I am coding in Python 3.7.4 using fitz for parsing the pdf. The PDF is written in German. My code looks as follows:
doc = fitz.open(pdfpath)
pagecount = doc.pageCount
page = 0
content = ""
while (page < pagecount):
p = doc.loadPage(page)
page += 1
content = content + p.getText()
Printing the content, I realized that the first (and important) half of the document is decoded as a strange mix of Japanese (?) signs and others, like this: ョ。オウキ・ゥエオョァ@ュ
.
I tried to solve it with different decodings (latin-1, iso-8859-1), encoding is definitely in utf-8.

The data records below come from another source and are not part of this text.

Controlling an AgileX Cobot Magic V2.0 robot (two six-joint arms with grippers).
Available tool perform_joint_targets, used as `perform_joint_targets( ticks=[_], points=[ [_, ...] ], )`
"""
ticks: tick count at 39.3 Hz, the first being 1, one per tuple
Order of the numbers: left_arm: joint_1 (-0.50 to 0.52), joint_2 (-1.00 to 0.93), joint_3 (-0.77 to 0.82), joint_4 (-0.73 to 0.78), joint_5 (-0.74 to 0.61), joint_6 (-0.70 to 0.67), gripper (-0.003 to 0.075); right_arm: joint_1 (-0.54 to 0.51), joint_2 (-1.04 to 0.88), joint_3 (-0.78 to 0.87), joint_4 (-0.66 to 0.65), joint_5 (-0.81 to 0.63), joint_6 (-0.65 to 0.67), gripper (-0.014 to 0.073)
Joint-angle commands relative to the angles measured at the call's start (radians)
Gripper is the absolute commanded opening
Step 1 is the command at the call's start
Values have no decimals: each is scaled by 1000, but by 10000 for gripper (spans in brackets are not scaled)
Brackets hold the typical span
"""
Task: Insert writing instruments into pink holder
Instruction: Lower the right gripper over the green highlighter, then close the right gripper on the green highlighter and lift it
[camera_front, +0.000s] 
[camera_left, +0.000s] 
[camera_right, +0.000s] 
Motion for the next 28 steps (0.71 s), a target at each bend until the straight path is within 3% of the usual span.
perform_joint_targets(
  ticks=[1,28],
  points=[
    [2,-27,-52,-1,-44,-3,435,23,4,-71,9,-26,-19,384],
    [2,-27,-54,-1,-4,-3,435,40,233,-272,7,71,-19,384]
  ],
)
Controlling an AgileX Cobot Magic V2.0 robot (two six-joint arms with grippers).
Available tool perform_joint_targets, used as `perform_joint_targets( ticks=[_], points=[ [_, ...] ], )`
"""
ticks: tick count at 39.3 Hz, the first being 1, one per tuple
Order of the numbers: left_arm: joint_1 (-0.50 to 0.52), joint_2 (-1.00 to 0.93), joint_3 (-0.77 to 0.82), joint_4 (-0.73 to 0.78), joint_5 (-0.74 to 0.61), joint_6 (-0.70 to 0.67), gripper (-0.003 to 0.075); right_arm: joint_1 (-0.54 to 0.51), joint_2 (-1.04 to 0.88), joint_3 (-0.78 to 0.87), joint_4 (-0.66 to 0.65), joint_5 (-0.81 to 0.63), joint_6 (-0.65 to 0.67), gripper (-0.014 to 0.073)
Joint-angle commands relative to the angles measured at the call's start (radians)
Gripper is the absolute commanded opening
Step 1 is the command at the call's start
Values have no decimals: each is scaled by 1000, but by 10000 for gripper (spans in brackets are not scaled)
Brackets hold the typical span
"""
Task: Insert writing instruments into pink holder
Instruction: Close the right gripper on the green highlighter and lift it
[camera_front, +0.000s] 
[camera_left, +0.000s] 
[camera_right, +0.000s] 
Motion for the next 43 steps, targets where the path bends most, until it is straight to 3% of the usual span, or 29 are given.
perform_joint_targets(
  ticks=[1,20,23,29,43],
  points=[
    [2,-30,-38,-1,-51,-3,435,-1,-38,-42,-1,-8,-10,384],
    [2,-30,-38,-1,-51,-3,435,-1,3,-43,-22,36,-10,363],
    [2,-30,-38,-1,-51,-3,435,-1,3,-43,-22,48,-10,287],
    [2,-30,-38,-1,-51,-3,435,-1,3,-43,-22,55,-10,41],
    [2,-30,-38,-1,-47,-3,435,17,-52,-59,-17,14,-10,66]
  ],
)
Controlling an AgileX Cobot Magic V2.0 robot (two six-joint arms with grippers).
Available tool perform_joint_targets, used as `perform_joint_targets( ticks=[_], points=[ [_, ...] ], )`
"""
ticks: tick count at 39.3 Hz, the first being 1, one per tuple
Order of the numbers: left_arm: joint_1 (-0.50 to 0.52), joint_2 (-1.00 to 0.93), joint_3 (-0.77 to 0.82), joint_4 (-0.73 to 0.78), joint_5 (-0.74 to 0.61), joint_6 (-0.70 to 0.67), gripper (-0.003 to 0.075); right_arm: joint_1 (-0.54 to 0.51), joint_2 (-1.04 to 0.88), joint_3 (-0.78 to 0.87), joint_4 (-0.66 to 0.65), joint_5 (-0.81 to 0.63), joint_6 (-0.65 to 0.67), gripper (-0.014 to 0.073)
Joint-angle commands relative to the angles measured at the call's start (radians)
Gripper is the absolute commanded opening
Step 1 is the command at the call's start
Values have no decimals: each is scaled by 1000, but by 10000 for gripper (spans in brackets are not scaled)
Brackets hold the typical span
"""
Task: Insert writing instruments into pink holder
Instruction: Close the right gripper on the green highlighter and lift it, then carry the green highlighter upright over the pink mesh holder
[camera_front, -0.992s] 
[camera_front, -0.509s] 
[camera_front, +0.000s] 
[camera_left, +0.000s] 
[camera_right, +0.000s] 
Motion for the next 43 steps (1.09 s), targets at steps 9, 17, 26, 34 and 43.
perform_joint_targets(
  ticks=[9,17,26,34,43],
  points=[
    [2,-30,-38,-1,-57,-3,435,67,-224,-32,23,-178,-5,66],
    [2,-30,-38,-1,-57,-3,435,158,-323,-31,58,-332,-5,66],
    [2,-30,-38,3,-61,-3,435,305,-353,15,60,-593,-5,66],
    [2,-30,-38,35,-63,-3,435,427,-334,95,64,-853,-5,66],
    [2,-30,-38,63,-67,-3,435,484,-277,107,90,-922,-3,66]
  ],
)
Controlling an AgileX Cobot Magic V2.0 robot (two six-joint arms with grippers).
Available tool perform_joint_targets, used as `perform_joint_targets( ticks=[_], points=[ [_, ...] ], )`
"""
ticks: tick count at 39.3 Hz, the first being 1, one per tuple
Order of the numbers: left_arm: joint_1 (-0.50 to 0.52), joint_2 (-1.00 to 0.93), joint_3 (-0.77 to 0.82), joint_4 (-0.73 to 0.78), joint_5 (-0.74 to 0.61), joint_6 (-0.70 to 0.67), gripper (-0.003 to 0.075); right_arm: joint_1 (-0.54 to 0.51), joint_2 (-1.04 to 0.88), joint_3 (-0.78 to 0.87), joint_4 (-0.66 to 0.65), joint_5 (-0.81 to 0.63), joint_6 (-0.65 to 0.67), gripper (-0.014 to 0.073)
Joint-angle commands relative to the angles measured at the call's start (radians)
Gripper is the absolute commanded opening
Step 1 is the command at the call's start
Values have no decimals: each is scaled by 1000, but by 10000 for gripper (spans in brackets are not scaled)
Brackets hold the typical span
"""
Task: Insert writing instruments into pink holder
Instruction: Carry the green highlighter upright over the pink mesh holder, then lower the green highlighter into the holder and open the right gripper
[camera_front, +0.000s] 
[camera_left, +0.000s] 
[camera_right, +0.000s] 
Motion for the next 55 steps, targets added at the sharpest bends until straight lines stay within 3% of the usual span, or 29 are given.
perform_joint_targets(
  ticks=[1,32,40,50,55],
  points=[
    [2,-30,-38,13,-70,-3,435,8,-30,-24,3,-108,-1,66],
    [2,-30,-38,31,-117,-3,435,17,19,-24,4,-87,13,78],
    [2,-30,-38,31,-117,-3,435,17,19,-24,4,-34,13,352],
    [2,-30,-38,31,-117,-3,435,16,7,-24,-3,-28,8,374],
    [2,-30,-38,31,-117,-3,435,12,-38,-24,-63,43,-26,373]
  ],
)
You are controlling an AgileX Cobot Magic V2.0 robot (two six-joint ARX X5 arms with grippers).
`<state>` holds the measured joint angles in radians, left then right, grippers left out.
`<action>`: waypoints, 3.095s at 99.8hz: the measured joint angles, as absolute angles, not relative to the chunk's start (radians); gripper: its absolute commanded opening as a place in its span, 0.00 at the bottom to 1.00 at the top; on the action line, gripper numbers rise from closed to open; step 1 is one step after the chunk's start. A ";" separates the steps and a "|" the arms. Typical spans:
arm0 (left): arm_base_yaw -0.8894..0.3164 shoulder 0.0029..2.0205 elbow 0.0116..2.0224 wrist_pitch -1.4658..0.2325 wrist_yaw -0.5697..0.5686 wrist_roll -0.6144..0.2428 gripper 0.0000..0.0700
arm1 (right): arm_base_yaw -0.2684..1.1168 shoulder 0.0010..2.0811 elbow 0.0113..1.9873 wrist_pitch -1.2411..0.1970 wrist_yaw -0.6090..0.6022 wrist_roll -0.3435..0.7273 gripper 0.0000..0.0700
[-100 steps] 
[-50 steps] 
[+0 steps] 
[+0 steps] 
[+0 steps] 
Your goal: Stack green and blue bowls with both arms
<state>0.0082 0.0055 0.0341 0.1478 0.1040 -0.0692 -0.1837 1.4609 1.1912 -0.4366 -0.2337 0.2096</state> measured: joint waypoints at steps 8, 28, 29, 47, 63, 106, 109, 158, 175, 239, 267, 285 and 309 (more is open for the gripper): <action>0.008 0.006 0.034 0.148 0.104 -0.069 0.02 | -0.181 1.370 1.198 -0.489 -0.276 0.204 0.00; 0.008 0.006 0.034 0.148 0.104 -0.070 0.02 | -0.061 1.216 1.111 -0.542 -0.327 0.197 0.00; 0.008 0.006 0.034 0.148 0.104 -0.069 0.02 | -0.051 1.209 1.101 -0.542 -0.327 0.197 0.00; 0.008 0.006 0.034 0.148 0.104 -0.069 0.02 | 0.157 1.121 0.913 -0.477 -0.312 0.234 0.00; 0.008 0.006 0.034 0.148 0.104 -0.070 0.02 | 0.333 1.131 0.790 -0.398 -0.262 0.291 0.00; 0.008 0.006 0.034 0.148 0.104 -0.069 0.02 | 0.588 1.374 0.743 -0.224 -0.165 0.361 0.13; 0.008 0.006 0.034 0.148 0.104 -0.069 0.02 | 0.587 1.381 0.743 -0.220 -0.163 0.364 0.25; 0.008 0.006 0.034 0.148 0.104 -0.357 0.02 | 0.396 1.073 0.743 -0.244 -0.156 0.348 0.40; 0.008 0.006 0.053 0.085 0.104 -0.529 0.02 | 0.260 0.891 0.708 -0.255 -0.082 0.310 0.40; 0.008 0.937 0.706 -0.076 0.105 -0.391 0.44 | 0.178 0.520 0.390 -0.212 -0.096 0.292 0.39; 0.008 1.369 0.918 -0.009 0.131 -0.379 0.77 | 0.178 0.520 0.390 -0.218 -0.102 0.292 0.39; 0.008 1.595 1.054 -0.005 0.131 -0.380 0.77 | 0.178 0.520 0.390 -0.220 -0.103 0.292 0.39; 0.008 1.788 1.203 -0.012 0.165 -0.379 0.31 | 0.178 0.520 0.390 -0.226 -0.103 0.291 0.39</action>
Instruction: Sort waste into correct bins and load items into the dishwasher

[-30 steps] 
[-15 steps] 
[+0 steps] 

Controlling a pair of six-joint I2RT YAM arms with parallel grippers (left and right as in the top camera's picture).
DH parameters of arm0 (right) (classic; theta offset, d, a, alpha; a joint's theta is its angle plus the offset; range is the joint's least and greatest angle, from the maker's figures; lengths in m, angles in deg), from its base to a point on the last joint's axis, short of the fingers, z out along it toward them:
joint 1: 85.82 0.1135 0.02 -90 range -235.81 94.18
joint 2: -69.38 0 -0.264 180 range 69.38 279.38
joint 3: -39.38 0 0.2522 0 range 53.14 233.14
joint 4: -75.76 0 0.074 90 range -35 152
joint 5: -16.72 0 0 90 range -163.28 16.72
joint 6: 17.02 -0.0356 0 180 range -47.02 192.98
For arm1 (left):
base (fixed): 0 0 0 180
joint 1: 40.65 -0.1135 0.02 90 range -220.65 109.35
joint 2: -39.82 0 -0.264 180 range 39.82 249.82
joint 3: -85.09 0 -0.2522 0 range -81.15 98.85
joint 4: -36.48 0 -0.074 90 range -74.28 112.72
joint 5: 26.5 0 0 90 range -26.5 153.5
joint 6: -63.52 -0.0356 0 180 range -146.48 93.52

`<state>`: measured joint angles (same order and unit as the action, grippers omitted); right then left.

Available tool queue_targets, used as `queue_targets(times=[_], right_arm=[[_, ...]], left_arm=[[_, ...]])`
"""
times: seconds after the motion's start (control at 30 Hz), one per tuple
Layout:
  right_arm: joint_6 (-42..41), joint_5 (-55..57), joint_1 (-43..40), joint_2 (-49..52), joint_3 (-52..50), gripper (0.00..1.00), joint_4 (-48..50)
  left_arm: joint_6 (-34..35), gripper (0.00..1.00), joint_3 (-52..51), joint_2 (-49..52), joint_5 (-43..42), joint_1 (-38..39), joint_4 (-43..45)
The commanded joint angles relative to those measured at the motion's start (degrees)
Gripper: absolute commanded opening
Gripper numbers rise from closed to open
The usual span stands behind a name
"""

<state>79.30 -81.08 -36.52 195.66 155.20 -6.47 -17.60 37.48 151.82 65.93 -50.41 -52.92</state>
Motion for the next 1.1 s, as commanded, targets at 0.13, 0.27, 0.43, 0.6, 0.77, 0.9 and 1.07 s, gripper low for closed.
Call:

content= content+p.getText().encode("utf-8").decode("utf-8")
I also have tried to get the text using minecart:
import minecart
file = open(pdfpath, 'rb')
document = minecart.Document(file)
for page in document.iter_pages():
for lettering in page.letterings :
print(lettering)
which results in the same problem.
Using textract, the first half is an empty string:
import textract
text = textract.process(pdfpath)
print(text.decode('utf-8'))
Same thing with PyPDF2:
import PyPDF2
pdfFileObj = open(pdfpath, 'rb')
pdfReader = PyPDF2.PdfFileReader(pdfFileObj)
for index in range(0, pdfReader.numPages) :
pageObj = pdfReader.getPage(index)
print(pageObj.extractText())
I don't understand the problem as it's looking like a normal PDF with normal text. Also some of the PDFs don't have this problem.